● Task:
Go through the records and filter out every line lacking the word "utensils"; copy the lines that remain.

Data extracted from a collection
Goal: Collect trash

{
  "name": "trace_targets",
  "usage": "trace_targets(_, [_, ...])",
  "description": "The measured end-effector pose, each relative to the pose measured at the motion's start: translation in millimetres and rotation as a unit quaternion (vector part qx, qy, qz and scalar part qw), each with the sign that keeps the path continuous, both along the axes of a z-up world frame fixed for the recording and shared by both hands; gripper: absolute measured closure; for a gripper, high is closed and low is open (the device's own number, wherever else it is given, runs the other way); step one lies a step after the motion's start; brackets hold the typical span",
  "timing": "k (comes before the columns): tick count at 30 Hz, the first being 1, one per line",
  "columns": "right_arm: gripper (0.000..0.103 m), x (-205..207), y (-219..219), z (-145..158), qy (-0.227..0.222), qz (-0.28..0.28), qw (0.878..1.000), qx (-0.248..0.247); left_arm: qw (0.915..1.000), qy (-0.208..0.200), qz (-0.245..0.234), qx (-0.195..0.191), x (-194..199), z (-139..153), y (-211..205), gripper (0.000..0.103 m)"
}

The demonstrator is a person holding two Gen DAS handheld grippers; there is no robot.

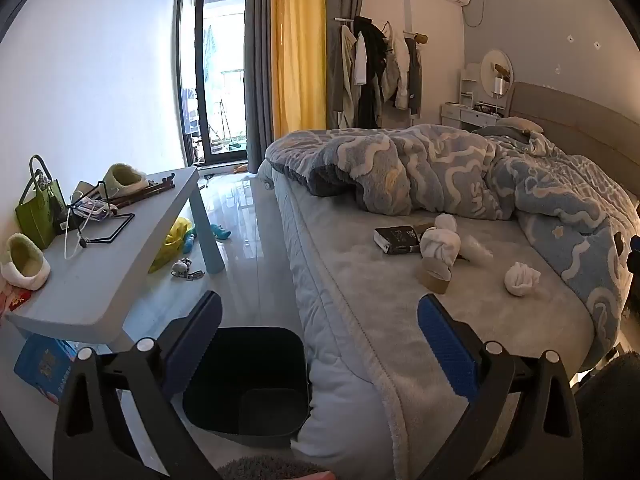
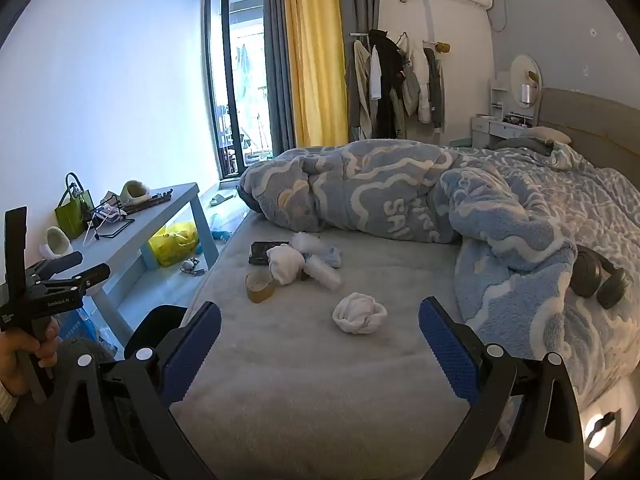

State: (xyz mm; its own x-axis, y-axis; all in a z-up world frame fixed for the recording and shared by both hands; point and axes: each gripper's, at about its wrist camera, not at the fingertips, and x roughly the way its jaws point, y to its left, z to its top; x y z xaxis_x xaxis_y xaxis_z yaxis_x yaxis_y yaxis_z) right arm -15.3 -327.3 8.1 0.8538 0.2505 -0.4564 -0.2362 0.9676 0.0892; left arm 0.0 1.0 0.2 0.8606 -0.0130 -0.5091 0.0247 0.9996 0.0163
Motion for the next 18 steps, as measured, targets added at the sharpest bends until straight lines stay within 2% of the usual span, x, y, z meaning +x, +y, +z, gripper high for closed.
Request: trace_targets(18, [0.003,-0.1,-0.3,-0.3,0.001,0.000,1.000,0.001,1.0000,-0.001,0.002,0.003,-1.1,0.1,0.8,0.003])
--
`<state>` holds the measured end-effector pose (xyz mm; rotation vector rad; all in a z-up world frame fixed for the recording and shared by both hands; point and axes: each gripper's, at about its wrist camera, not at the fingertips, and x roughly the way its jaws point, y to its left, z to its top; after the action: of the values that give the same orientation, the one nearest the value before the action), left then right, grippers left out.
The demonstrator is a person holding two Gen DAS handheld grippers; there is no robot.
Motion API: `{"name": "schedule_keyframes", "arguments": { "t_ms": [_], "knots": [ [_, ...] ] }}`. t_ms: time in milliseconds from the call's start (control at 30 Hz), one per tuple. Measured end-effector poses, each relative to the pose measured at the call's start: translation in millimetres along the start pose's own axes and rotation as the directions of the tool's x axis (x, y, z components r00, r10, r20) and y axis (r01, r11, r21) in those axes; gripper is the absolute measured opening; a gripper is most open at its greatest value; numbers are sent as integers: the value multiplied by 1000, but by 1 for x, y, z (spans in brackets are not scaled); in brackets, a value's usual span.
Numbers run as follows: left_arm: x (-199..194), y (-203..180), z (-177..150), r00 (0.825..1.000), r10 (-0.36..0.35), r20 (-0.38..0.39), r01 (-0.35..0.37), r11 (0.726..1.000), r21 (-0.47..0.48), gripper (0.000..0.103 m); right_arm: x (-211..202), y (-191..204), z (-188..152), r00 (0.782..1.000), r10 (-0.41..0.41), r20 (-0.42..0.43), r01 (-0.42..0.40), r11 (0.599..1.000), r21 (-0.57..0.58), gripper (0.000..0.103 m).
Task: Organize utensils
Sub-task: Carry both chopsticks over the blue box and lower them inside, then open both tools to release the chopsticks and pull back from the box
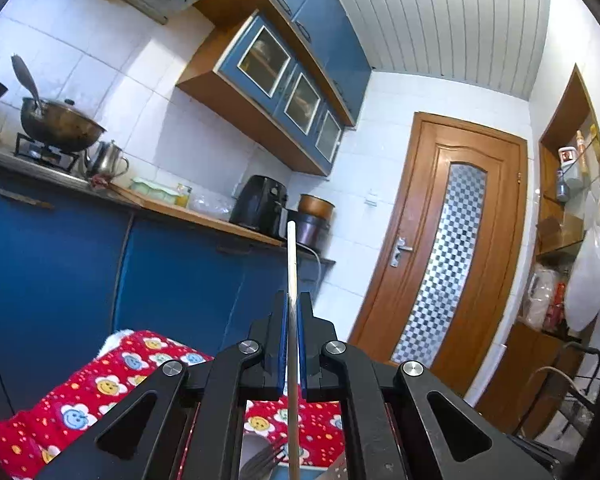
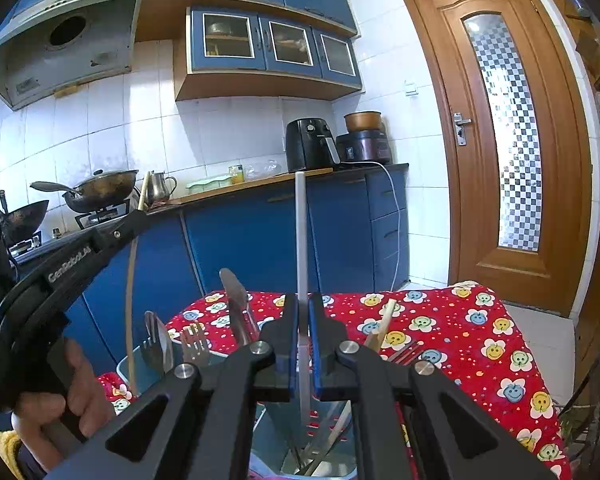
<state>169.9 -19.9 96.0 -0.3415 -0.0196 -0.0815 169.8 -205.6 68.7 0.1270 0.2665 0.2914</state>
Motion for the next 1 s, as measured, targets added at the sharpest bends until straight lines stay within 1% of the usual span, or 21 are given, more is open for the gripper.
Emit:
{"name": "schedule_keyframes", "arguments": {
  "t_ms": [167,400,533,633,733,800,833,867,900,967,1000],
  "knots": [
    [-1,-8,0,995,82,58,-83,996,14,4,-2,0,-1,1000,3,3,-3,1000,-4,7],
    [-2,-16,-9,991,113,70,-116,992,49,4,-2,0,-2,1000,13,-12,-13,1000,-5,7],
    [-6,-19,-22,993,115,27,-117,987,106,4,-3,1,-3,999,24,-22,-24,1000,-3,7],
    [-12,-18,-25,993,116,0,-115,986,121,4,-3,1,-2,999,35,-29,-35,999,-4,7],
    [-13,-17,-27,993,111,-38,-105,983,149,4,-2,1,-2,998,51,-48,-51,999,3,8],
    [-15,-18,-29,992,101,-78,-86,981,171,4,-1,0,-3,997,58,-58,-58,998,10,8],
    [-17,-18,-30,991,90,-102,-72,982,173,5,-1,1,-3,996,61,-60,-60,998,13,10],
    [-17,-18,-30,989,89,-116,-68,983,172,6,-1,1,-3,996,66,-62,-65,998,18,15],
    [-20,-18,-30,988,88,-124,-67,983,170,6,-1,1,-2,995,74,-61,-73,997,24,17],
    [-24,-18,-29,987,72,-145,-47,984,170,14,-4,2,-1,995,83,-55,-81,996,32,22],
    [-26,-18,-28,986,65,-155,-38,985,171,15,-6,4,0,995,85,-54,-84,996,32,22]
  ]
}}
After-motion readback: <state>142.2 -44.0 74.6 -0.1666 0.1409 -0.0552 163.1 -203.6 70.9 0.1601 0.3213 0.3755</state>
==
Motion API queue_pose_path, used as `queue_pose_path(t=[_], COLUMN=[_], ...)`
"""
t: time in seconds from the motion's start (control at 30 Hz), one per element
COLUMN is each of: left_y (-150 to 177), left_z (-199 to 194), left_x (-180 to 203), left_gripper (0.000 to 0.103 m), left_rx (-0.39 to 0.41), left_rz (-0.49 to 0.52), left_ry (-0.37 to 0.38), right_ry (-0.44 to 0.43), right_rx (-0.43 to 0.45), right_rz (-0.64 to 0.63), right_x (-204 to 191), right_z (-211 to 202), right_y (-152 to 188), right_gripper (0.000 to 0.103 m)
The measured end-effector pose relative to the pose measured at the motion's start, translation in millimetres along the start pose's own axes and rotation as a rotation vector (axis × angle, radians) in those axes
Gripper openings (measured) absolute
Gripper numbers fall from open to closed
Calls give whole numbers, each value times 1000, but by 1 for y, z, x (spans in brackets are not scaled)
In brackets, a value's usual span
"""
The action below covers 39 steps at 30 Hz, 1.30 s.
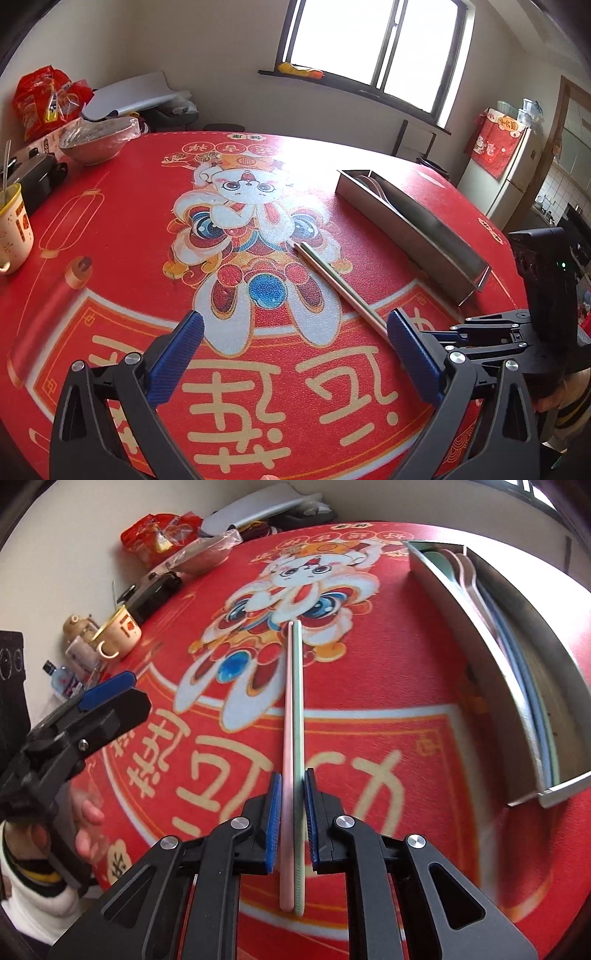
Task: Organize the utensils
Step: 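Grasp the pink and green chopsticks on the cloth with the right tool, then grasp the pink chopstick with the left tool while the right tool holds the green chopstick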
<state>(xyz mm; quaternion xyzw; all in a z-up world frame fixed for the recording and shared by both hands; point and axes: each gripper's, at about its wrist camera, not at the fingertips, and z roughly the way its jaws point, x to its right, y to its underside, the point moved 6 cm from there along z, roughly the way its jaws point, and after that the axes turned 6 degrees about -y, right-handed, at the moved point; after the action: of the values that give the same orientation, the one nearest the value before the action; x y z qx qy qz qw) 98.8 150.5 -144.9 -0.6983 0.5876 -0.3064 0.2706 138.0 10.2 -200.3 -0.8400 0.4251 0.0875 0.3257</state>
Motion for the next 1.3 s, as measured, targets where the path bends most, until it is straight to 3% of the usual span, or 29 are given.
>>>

● Response to this exercise:
Task: Organize utensils
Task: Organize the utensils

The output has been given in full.